*EXERCISE OBJECTIVE*. Return the lines below exactly, from the first one through the line that has "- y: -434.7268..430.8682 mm". Leave out everything after it.
------ DATASET EXTRACT ------
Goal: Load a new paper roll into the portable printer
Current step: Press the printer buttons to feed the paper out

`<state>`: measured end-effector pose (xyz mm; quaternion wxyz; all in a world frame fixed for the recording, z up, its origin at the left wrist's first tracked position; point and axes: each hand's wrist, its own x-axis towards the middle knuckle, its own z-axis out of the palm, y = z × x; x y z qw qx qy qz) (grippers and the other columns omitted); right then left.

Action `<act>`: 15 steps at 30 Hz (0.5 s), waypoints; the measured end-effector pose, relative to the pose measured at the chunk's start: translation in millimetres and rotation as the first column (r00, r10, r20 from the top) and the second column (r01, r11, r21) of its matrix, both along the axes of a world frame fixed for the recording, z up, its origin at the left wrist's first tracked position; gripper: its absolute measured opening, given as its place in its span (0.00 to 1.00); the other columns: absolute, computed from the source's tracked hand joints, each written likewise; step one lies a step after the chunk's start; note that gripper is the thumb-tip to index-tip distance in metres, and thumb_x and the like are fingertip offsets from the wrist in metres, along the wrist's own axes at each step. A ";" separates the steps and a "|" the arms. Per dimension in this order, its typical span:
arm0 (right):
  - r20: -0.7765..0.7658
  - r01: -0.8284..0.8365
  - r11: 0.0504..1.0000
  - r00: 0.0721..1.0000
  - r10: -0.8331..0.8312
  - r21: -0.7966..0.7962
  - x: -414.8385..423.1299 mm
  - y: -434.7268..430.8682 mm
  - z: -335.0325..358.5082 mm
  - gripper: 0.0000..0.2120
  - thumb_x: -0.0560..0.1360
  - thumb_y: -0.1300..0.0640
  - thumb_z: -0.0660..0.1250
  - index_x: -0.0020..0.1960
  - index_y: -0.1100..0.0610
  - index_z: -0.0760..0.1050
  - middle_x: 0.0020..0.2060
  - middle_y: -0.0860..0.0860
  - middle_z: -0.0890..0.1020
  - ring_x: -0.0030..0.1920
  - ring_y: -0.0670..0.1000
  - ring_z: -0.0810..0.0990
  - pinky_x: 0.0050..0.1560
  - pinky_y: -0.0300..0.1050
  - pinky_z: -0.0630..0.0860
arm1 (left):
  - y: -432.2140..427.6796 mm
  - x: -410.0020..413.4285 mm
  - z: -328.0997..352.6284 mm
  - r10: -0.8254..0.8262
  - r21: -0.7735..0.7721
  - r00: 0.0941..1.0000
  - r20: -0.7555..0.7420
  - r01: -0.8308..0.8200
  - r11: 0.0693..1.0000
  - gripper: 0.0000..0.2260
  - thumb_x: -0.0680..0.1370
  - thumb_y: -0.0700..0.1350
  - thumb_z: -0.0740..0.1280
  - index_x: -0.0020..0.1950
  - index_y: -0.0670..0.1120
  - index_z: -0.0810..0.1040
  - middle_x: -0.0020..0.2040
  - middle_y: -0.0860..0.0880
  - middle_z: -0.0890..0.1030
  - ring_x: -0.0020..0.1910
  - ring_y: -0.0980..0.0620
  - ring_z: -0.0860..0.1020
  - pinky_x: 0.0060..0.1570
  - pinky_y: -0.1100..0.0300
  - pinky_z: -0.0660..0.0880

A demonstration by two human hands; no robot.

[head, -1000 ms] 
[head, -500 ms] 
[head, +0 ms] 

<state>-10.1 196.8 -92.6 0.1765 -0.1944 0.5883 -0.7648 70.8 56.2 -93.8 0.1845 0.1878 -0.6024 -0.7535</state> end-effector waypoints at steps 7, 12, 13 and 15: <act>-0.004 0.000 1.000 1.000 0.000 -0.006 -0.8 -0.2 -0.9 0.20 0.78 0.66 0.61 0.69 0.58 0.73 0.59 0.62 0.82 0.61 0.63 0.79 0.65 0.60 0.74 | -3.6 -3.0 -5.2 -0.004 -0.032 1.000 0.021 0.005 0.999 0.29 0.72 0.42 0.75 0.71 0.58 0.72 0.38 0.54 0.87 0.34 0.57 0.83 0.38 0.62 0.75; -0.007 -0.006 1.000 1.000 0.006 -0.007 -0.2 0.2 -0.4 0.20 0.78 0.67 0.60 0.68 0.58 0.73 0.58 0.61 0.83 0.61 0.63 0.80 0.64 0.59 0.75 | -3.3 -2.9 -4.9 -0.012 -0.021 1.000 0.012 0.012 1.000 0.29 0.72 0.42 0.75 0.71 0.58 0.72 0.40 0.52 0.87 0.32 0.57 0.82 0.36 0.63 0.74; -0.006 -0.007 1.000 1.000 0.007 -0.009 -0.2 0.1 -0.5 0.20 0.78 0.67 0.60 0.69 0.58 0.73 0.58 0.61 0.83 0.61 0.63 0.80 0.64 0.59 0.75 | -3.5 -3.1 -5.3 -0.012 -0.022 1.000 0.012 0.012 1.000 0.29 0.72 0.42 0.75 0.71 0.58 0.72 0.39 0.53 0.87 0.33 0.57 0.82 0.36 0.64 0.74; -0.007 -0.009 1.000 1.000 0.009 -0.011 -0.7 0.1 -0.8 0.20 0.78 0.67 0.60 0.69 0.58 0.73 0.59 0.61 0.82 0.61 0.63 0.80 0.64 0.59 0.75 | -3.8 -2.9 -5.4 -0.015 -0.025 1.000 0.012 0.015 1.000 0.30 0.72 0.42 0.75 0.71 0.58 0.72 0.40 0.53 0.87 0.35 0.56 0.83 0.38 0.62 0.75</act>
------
*RESPONSE*.
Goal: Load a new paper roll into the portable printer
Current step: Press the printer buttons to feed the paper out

`<state>`: measured end-effector pose (xyz mm; quaternion wxyz; all in a world frame fixed for the recording, z up, its origin at the left wrist's first tracked position; point and axes: each hand's wrist, its own x-axis towards the middle knuckle, its own z-axis out of the palm, y = z × x; x y z qw qx qy qz) (grippers and the other columns omitted); right then left.

Action `<act>`: 15 steps at 30 Hz (0.5 s), waypoints; the measured end-effector pose, relative to the pose measured at the chunk's start: translation in millimetres and rotation as the first column (r00, r10, r20 from the top) and the second column (r01, r11, r21) of its matrix, both along the axes of a world frame fixed for the recording, z up, its origin at the left wrist's first tracked position; gripper: its absolute measured opening, given as its place in its span (0.00 to 1.00); the other columns: absolute, computed from the source's tracked hand joints, each written likewise; step one lies a step after the chunk's start; note that gripper is the thumb-tip to index-tip distance in metres, and thumb_x and the like are fingertip offsets from the wrist in metres, along the wrist's own axes at each step. A ";" separates the steps and a "|" the arms. Per dimension in this order, its typical span:
arm0 (right):
  - r20: -0.7765..0.7658
  - r01: -0.8284..0.8365
  - r11: 0.0504..1.0000
  - r00: 0.0721..1.0000
  - r10: -0.8331..0.8312
  - r21: -0.7966..0.7962
  - x: -414.8385..423.1299 mm
  - y: -434.7268..430.8682 mm

There is no more output for this exercise.